Goode Rider Jean Rider Breeches - Dover Saddlery.


?


----------



## DixiesPaintedNova (Nov 18, 2008)

i had some american eagle "true boot" jeans and they ripped too. I usually just ride in whatever is comfortable. I like wranglers the best though.


----------



## kathryn (Jan 16, 2009)

My favorite is Abercrombie and Fitch Emma jeans. They are stretch, and they are cigarette cut, so they have a narrow bottom, so they are easy to tuck into half chaps and such. But I ride in them without half chaps most of the time because they are comfy anyway.


----------



## Sir Drake (Mar 8, 2009)

I think I might have to try some wranglers... lol. Can you get them at tractor supply? or where?


----------



## hhadavis (May 3, 2008)

I like the wrangler premium patch jeans (like the low rise) but I recently bought a pair of the new wrangler Q-baby's and love them...very comfortable and my grandma even bought a pair for herself...


----------



## Jillyann (Mar 31, 2009)

I have a pair of jeans from Old Navy that I ride in, and they are SO comfy!! I am not sure what brand they are though.. i forgot.


----------



## Sir Drake (Mar 8, 2009)

Yeah I have a pair from Old Navy that are very comfy.. I think they're the Diva ones...

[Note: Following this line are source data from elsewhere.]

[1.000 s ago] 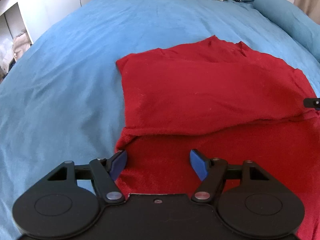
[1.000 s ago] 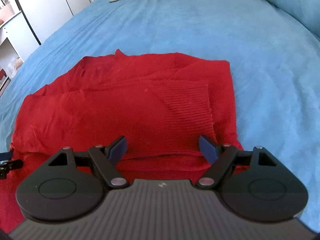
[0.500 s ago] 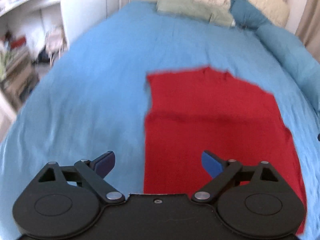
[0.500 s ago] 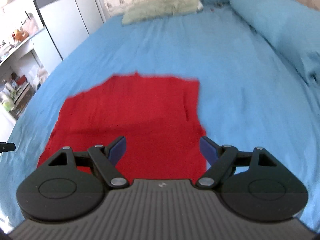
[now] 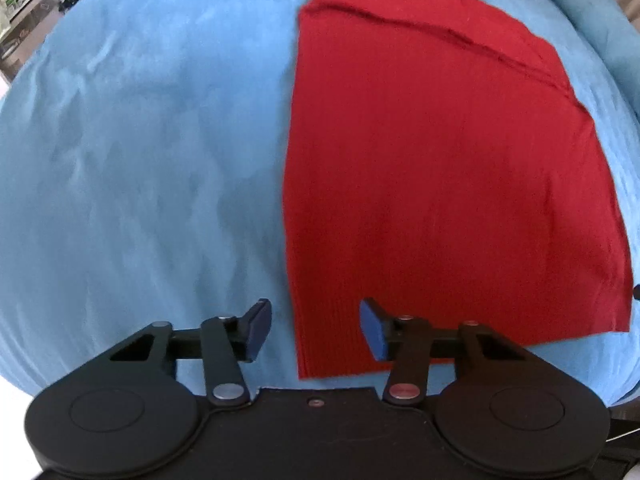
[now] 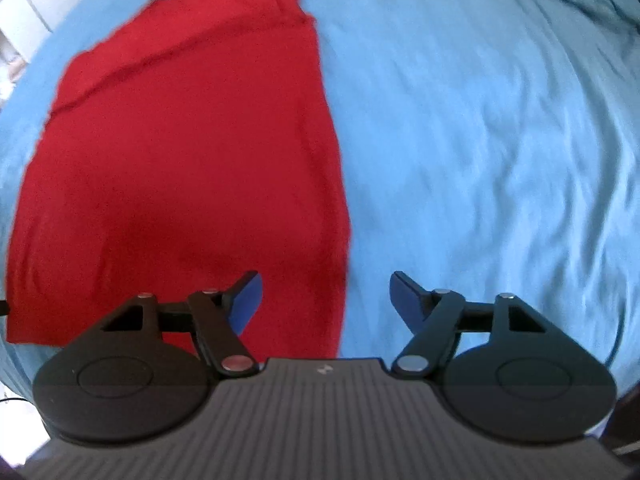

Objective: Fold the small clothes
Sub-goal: 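Close both tools on the ribbed hem of the folded sweater, then lift the hem with both tools and carry it toward the collar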

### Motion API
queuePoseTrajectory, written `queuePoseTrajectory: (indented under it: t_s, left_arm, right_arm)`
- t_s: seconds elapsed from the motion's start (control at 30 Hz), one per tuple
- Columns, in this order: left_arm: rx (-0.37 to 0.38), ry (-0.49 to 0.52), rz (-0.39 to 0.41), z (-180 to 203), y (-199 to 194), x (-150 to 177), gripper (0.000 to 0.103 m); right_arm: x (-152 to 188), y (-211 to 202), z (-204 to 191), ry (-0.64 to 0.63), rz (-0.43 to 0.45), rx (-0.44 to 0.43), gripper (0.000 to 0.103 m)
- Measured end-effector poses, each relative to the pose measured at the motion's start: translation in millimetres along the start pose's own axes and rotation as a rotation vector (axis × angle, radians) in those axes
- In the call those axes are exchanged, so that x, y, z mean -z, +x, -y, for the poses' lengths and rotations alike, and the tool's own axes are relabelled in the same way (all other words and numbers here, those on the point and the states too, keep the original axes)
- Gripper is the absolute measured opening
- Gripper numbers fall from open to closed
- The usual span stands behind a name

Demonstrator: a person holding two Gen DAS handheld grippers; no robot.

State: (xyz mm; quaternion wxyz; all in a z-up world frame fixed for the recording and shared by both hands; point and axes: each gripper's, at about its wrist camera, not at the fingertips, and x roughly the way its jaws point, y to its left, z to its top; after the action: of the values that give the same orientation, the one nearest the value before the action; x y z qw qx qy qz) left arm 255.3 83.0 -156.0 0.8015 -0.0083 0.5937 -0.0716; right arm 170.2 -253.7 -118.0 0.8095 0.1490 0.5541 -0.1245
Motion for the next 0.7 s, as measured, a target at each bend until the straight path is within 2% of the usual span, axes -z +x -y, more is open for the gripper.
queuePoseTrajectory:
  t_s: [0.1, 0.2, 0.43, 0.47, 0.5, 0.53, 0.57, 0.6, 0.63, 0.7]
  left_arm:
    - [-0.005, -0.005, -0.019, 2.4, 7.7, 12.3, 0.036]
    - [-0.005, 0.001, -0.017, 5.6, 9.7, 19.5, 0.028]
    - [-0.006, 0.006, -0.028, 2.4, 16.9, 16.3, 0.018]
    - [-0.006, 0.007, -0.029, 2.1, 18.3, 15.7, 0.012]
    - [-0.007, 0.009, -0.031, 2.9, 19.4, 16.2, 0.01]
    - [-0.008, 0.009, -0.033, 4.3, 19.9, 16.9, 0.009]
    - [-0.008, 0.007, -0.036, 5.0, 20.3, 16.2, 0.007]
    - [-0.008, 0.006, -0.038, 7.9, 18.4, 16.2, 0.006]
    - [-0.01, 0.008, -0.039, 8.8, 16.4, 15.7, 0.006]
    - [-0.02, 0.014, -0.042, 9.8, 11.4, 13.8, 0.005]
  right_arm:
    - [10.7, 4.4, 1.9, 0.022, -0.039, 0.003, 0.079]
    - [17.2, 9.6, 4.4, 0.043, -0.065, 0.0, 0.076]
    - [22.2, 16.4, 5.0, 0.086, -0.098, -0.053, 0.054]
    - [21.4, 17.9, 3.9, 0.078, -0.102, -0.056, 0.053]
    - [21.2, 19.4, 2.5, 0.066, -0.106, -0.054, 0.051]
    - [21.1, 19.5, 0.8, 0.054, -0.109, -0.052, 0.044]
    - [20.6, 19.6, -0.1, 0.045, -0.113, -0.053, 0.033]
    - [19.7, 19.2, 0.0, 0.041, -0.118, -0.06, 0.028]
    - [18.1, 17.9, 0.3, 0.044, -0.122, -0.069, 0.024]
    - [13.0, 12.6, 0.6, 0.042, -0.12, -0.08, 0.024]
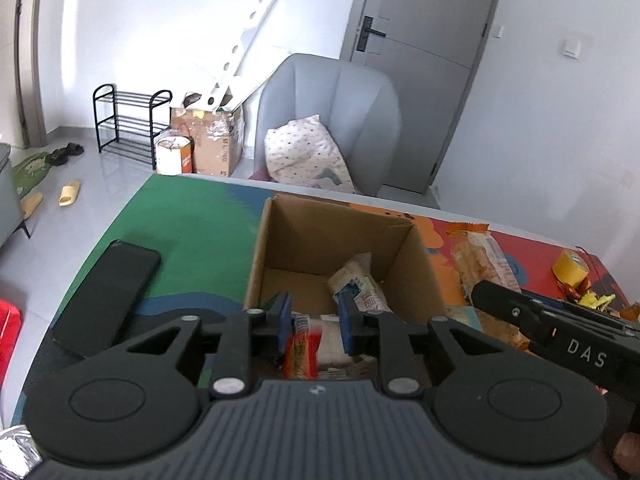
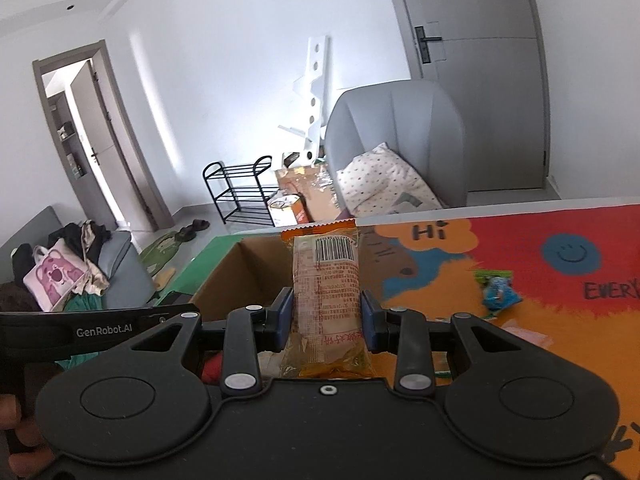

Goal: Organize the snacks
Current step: 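Carry both snacks over the cardboard box and open both tools, then withdraw both tools from the box back toward the snack pile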

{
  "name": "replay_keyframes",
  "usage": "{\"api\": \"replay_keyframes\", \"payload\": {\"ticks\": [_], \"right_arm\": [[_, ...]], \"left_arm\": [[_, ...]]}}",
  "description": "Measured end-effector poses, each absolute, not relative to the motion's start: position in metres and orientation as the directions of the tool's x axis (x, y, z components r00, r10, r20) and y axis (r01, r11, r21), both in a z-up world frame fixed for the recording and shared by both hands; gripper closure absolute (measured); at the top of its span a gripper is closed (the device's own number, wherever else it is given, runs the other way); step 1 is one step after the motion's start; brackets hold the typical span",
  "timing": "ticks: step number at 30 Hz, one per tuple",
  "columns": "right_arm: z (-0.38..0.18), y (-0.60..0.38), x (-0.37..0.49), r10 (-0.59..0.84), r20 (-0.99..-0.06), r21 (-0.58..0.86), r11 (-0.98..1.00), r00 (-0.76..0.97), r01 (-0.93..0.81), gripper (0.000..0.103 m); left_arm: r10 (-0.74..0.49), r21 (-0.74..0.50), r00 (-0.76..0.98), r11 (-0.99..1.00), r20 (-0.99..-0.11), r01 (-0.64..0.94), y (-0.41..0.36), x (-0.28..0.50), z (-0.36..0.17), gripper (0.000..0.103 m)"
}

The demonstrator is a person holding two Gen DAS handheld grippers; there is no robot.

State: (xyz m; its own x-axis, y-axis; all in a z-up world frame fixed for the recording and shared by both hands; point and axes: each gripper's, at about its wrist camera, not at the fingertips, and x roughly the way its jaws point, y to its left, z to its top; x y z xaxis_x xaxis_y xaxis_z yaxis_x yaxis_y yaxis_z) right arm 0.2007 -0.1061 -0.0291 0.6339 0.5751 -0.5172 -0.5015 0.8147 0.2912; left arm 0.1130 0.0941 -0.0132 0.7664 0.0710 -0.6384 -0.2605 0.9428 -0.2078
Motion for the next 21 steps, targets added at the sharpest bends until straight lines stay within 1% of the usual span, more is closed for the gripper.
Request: {"api": "replay_keyframes", "payload": {"ticks": [3,6,7,8,9,11,12,14,15,17,21], "right_arm": [[-0.028,-0.096,0.2,0.586,-0.52,0.295,0.806,0.621,-0.513,0.07],[-0.028,-0.091,0.2,0.604,-0.515,0.313,0.793,0.608,-0.523,0.07],[-0.028,-0.09,0.201,0.615,-0.513,0.327,0.785,0.599,-0.526,0.066],[-0.027,-0.09,0.202,0.622,-0.514,0.338,0.78,0.591,-0.526,0.06],[-0.027,-0.091,0.202,0.62,-0.516,0.342,0.782,0.591,-0.52,0.059],[-0.027,-0.093,0.201,0.61,-0.521,0.338,0.79,0.597,-0.511,0.058],[-0.028,-0.096,0.201,0.604,-0.525,0.339,0.795,0.6,-0.504,0.058],[-0.029,-0.101,0.2,0.593,-0.53,0.344,0.804,0.607,-0.485,0.058],[-0.029,-0.105,0.199,0.587,-0.532,0.344,0.808,0.61,-0.478,0.057],[-0.031,-0.112,0.198,0.572,-0.536,0.339,0.819,0.621,-0.462,0.053],[-0.033,-0.131,0.194,0.542,-0.542,0.336,0.84,0.642,-0.426,0.048]], "left_arm": [[0.075,-0.215,0.765,0.938,-0.639,-0.271,0.1,0.109,-0.012,0.077],[0.077,-0.219,0.764,0.935,-0.641,-0.279,0.101,0.106,-0.011,0.067],[0.078,-0.22,0.764,0.935,-0.64,-0.28,0.102,0.105,-0.011,0.063],[0.079,-0.22,0.764,0.934,-0.64,-0.281,0.102,0.104,-0.011,0.058],[0.079,-0.22,0.764,0.934,-0.64,-0.281,0.102,0.103,-0.012,0.056],[0.081,-0.215,0.764,0.936,-0.64,-0.279,0.101,0.102,-0.012,0.047],[0.082,-0.21,0.765,0.938,-0.639,-0.277,0.1,0.102,-0.012,0.044],[0.086,-0.201,0.768,0.941,-0.634,-0.271,0.097,0.102,-0.011,0.032],[0.087,-0.197,0.771,0.943,-0.63,-0.267,0.095,0.102,-0.011,0.03],[0.082,-0.194,0.776,0.947,-0.625,-0.255,0.09,0.103,-0.01,0.024],[0.065,-0.186,0.781,0.956,-0.621,-0.227,0.077,0.104,-0.012,0.019]]}}
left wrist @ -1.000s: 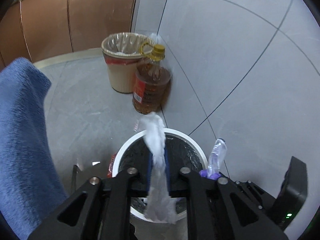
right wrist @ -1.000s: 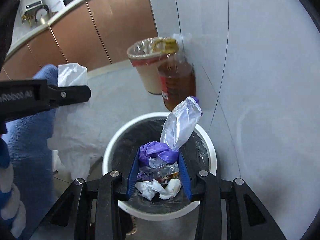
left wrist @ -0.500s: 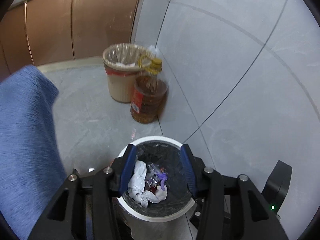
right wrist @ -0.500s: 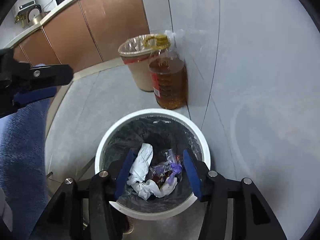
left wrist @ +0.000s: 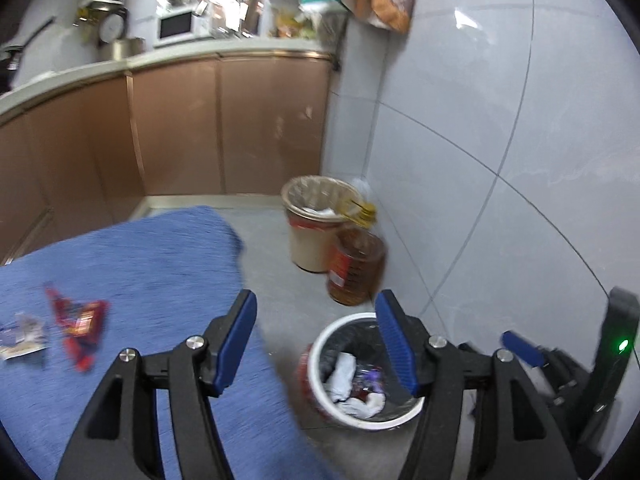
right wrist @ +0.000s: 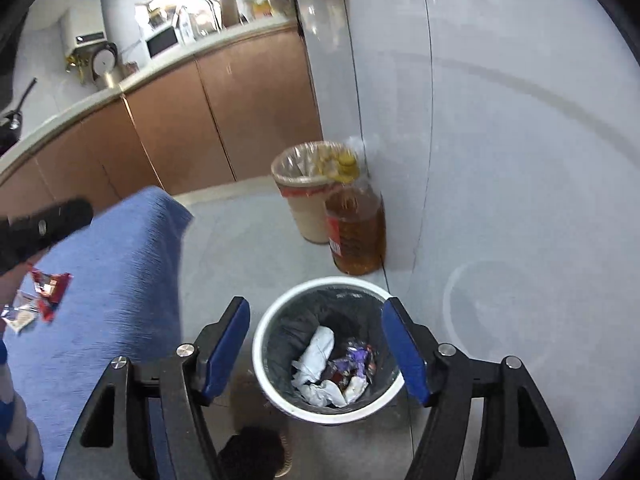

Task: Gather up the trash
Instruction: 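Move both tools back over the milk carton and red snack bag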

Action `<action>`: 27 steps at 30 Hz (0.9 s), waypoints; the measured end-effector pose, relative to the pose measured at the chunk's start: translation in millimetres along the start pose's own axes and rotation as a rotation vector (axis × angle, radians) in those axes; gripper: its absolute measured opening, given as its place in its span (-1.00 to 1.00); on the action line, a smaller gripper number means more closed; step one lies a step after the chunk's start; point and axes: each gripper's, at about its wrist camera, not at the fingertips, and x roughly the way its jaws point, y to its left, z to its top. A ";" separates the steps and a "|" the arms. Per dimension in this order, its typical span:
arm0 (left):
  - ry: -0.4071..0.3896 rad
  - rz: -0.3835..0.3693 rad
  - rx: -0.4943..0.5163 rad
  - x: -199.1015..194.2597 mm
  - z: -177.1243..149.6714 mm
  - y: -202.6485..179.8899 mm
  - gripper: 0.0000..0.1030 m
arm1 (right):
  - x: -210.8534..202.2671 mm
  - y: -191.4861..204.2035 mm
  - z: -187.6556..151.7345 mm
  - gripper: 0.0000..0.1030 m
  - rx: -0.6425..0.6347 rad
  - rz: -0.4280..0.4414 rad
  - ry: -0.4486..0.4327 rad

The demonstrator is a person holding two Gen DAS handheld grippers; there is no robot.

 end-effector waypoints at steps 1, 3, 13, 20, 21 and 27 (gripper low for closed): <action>-0.012 0.011 -0.003 -8.9 -1.1 6.0 0.19 | -7.8 4.7 1.2 0.34 -0.006 0.006 -0.012; -0.044 0.042 -0.009 -31.7 -3.3 19.9 0.23 | -25.0 15.8 5.2 0.37 -0.030 0.021 -0.042; -0.173 0.146 -0.046 -128.4 -17.2 71.0 0.43 | -94.9 75.0 12.9 0.60 -0.155 0.110 -0.167; -0.218 0.169 -0.056 -167.3 -32.7 83.9 0.44 | -128.4 104.7 7.2 0.62 -0.228 0.149 -0.209; -0.220 0.171 -0.056 -170.5 -33.8 85.1 0.44 | -131.7 107.4 7.3 0.63 -0.237 0.154 -0.214; -0.242 0.190 -0.070 -195.7 -47.2 99.7 0.44 | -152.6 128.3 -0.6 0.68 -0.292 0.185 -0.236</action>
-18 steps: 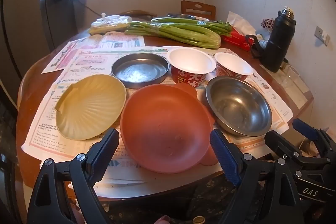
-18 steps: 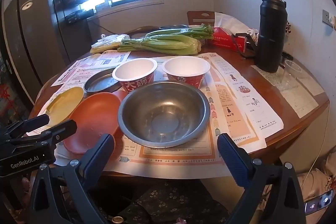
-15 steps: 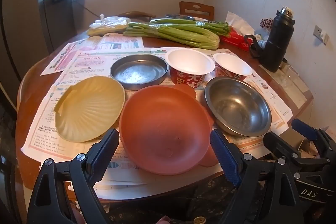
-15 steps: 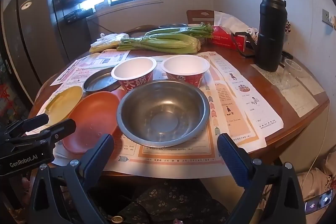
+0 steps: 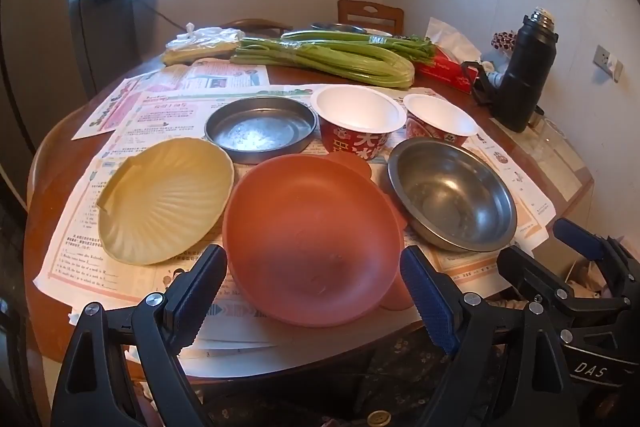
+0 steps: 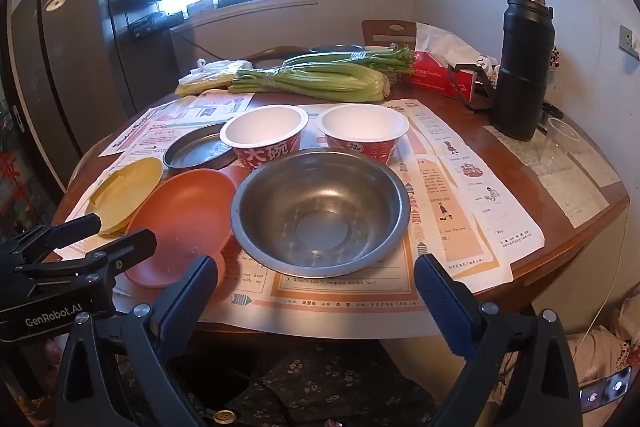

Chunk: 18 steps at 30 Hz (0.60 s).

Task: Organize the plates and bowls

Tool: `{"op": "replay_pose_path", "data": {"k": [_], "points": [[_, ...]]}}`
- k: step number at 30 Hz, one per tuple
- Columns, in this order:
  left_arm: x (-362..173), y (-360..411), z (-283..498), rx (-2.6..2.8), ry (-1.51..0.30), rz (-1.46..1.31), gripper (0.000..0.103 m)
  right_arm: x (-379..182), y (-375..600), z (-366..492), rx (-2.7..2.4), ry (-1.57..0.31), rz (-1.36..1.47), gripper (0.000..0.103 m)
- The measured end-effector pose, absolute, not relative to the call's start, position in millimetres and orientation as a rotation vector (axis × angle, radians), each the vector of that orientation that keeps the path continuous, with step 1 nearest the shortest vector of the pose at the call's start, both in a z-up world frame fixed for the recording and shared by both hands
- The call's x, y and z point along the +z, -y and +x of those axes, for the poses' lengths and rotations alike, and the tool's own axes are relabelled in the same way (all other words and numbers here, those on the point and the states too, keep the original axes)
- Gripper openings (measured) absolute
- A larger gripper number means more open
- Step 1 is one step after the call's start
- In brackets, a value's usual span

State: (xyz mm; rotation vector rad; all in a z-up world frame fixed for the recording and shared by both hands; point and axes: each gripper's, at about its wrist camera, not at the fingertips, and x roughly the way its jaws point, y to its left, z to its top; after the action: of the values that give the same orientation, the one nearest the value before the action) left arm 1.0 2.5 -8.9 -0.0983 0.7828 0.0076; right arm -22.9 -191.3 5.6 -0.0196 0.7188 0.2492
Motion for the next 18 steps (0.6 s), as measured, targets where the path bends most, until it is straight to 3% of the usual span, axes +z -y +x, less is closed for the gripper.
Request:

WELL, I just went up to Tractor Supply and got two pairs of 515 Levis :]


----------



## horseoffire (Apr 7, 2009)

i ride in pretty much any hollister or abercrombie jean.


----------



## myQHpaul (Jun 25, 2009)

i love my gap jeans. i have had them for 5 years and they are all worn in and soft. i have noticed the ankles are fraying a little but i will be hard pressed to throw them out anytime soon.


----------